Here is how I made it!
Entryway Bench Supplies:
- 4 – 2 x 3 – Cut to 18in
- 2 – 2 x 3 – Cut to 7in
- 2 – 1 x 2.5 – Cut to 7in
- 2 – 1 x 3.5 – Cut to 19in
- 1 – 1 x 12 – Cut to 24in x 11in
- Stain of Choice (I used Aged Barrel by Varathane)
- White Wash
- Brad Nails
- Screws ( 1in and 2in)
- Wood Glue
Tools For This Project:
- Brad Nailer
- KregJig for pocket holes
- KregJig Drill Bit
- Mitre Saw
- 12in and 24in clamp
How to Build An Entryway Bench:
Once all your pieces are cut and sanded smooth, it’s time to start putting pocket holes in so you can attach the pieces together with no screw holes showing. Each cut above will require 4 pocket holes (2 on each end) EXCEPT the 18in legs and the top board (24in board). The newest model of KregJig will automatically set itself based on the thickness of your wood but if you are like me and have an older style, you’ll want to set your jig and drill bit to 1 1/2in for the 2×3 pieces, and 3/4 for the 1 x 2.5 and 1 x 3.5n pieces.
For the 2 x 3, you’ll need the 2 in screws, and for the 1 x 2.5 and 3.5, you’ll need 1in to 1 1/4 in screws.
Take the 1 7in – 2 x 3 and 2 18in – 2 x 3s and lay them flat on your work surface. Make sure the pocket holes on the 7in piece are on the bottom. Clamp both legs to the 7in piece, putting wood clue where they meet. Screw in the pocket hole screws (2in screws)

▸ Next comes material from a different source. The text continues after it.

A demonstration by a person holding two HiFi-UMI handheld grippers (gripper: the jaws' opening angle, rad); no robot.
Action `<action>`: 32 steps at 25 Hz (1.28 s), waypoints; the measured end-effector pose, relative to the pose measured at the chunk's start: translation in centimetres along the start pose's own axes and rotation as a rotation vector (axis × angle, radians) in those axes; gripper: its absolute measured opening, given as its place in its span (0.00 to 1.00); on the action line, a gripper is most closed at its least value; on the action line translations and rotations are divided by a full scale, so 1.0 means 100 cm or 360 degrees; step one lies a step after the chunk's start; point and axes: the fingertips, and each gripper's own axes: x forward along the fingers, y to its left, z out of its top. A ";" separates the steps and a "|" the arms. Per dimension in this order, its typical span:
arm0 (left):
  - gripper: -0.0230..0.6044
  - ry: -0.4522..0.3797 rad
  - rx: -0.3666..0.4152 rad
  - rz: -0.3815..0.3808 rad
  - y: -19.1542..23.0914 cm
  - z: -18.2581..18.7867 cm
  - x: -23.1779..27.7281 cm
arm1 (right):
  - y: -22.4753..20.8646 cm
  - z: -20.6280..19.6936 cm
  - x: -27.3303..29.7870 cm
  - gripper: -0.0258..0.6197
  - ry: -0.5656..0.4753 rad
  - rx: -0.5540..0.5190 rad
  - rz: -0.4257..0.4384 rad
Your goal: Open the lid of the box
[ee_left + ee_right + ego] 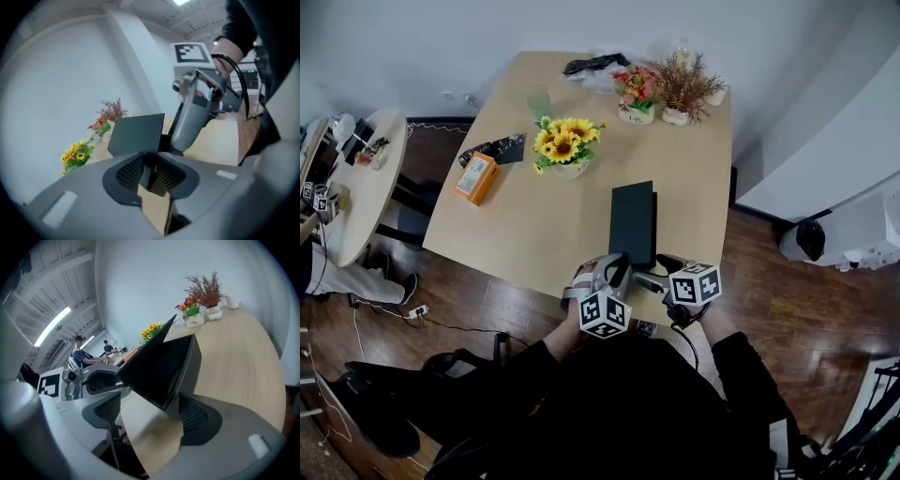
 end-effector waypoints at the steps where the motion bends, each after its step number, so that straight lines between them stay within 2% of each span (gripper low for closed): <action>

*It’s important to make sure the bottom is completely flush to avoid a wobbly bench seat. *
Do the same with the other 2 legs and 7in piece. Once those pieces are assembled, take the 1 x 2.5 pieces and join the top of the legs. Make sure to use the clamps. You can either centre those pieces between the legs or do what I did and make them flush with the sides. Glue and use the 1in screws. When finished, you’ll have your legs!
This step is a repeat of the last step but you will not attach the legs to each other using the 19in 1 x 3.5. Again, you can either put this centered to the legs or flush with the legs. Make sure to use glue where the board and the leg meet. Use the 1in screws to join.
You can choose to attach the seat now or wait till later. I stained the base first using Aged Barrel by Varathane. This is a stain that does not require pre-conditioner but depending on the type of stain you choose to use, make sure to read the can whether or not it needs that extra step to prevent blotchiness.
If you decide to attach the seat before stain, run a bead of wood glue along the top frame of your base. Place the seat on top and use brad nails to secure. You can also use L-brackets underneath to attach the seat to the frame.
When I was done staining, the stain with the pine gave off a bit of a greenish tinge so I did go over with a light white wash to give it more of that “aged” look. Once your finish has dried, add polyurethane to protect the surface and you’re finished! Easy bench in under 1 hour and completely free!
Will you make one?
I hope you enjoyed this entryway bench project! Cheers!